DATA:
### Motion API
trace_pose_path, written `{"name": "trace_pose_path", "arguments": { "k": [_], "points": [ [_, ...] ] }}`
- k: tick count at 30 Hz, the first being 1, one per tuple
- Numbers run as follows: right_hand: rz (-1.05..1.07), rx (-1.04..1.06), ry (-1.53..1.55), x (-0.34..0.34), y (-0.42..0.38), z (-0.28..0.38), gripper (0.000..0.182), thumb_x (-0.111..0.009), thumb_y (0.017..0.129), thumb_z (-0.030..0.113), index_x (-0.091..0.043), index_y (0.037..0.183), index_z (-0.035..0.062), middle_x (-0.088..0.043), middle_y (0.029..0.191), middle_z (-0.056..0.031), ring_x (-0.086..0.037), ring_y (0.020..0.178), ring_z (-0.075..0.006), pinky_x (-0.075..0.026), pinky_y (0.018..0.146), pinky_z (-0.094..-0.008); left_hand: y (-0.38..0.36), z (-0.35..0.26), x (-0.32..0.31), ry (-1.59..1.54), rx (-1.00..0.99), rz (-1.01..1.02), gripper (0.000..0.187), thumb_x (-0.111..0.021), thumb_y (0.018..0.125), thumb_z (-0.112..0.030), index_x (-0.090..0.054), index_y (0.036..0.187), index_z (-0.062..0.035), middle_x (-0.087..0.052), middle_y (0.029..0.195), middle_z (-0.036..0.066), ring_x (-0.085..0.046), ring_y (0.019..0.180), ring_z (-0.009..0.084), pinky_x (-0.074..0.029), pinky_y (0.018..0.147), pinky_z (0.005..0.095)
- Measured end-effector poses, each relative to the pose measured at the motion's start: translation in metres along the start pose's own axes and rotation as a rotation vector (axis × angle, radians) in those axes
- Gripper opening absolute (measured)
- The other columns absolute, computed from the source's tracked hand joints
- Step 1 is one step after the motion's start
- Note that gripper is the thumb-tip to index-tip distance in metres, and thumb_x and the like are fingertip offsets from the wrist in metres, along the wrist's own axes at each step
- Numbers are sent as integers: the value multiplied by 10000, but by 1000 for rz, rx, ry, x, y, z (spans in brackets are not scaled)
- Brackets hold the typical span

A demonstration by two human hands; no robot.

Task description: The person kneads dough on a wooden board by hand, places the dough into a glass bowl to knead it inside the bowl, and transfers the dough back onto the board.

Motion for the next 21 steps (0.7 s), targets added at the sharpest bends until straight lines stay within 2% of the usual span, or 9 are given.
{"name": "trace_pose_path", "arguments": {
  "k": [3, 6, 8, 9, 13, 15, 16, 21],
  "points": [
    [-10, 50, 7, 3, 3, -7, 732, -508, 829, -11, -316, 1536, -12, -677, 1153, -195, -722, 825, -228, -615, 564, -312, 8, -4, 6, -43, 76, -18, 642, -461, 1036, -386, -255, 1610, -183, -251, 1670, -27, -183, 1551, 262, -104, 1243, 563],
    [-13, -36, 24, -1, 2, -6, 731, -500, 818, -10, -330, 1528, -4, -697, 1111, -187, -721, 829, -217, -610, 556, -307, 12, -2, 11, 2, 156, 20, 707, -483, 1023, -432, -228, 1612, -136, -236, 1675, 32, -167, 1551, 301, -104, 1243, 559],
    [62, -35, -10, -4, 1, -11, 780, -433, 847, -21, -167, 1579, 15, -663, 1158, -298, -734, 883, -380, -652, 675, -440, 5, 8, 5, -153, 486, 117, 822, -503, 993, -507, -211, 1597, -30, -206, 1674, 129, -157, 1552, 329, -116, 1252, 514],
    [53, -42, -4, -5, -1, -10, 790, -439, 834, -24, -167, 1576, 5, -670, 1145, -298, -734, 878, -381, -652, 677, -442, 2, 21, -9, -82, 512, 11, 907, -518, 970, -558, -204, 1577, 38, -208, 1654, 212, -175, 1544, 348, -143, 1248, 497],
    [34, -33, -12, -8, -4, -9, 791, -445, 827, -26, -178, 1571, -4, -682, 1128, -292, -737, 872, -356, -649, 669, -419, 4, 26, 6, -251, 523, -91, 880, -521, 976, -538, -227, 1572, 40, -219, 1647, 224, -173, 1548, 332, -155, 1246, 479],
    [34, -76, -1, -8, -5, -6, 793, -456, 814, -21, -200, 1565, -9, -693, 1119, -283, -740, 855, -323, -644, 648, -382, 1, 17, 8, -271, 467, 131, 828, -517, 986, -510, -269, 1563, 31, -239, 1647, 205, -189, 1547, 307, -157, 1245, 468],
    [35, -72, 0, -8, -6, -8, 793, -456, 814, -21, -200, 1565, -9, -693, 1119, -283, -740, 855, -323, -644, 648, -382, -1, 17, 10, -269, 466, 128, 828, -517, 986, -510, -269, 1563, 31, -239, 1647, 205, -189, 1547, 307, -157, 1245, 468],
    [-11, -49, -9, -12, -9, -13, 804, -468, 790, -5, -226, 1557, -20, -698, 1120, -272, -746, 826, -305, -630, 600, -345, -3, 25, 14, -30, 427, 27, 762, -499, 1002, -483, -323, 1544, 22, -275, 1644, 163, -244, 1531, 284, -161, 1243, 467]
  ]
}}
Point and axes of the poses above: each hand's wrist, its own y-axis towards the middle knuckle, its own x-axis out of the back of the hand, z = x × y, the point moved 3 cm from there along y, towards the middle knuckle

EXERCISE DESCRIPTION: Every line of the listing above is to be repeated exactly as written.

ANSWER FOR THE TASK:
### Motion API
trace_pose_path, written `{"name": "trace_pose_path", "arguments": { "k": [_], "points": [ [_, ...] ] }}`
- k: tick count at 30 Hz, the first being 1, one per tuple
- Numbers run as follows: right_hand: rz (-1.05..1.07), rx (-1.04..1.06), ry (-1.53..1.55), x (-0.34..0.34), y (-0.42..0.38), z (-0.28..0.38), gripper (0.000..0.182), thumb_x (-0.111..0.009), thumb_y (0.017..0.129), thumb_z (-0.030..0.113), index_x (-0.091..0.043), index_y (0.037..0.183), index_z (-0.035..0.062), middle_x (-0.088..0.043), middle_y (0.029..0.191), middle_z (-0.056..0.031), ring_x (-0.086..0.037), ring_y (0.020..0.178), ring_z (-0.075..0.006), pinky_x (-0.075..0.026), pinky_y (0.018..0.146), pinky_z (-0.094..-0.008); left_hand: y (-0.38..0.36), z (-0.35..0.26), x (-0.32..0.31), ry (-1.59..1.54), rx (-1.00..0.99), rz (-1.01..1.02), gripper (0.000..0.187), thumb_x (-0.111..0.021), thumb_y (0.018..0.125), thumb_z (-0.112..0.030), index_x (-0.090..0.054), index_y (0.036..0.187), index_z (-0.062..0.035), middle_x (-0.087..0.052), middle_y (0.029..0.195), middle_z (-0.036..0.066), ring_x (-0.085..0.046), ring_y (0.019..0.180), ring_z (-0.009..0.084), pinky_x (-0.074..0.029), pinky_y (0.018..0.147), pinky_z (0.005..0.095)
- Measured end-effector poses, each relative to the pose measured at the motion's start: translation in metres along the start pose's own axes and rotation as a rotation vector (axis × angle, radians) in those axes
- Gripper opening absolute (measured)
- The other columns absolute, computed from the source's tracked hand joints
- Step 1 is one step after the motion's start
- Note that gripper is the thumb-tip to index-tip distance in metres, and thumb_x and the like are fingertip offsets from the wrist in metres, along the wrist's own axes at each step
- Numbers are sent as integers: the value multiplied by 10000, but by 1000 for rz, rx, ry, x, y, z (spans in brackets are not scaled)
- Brackets hold the typical span

A demonstration by two human hands; no robot.

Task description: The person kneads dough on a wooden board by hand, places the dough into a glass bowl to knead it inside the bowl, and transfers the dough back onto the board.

Motion for the next 21 steps (0.7 s), targets added at the sharpest bends until straight lines stay within 2% of the usual span, or 9 are given.
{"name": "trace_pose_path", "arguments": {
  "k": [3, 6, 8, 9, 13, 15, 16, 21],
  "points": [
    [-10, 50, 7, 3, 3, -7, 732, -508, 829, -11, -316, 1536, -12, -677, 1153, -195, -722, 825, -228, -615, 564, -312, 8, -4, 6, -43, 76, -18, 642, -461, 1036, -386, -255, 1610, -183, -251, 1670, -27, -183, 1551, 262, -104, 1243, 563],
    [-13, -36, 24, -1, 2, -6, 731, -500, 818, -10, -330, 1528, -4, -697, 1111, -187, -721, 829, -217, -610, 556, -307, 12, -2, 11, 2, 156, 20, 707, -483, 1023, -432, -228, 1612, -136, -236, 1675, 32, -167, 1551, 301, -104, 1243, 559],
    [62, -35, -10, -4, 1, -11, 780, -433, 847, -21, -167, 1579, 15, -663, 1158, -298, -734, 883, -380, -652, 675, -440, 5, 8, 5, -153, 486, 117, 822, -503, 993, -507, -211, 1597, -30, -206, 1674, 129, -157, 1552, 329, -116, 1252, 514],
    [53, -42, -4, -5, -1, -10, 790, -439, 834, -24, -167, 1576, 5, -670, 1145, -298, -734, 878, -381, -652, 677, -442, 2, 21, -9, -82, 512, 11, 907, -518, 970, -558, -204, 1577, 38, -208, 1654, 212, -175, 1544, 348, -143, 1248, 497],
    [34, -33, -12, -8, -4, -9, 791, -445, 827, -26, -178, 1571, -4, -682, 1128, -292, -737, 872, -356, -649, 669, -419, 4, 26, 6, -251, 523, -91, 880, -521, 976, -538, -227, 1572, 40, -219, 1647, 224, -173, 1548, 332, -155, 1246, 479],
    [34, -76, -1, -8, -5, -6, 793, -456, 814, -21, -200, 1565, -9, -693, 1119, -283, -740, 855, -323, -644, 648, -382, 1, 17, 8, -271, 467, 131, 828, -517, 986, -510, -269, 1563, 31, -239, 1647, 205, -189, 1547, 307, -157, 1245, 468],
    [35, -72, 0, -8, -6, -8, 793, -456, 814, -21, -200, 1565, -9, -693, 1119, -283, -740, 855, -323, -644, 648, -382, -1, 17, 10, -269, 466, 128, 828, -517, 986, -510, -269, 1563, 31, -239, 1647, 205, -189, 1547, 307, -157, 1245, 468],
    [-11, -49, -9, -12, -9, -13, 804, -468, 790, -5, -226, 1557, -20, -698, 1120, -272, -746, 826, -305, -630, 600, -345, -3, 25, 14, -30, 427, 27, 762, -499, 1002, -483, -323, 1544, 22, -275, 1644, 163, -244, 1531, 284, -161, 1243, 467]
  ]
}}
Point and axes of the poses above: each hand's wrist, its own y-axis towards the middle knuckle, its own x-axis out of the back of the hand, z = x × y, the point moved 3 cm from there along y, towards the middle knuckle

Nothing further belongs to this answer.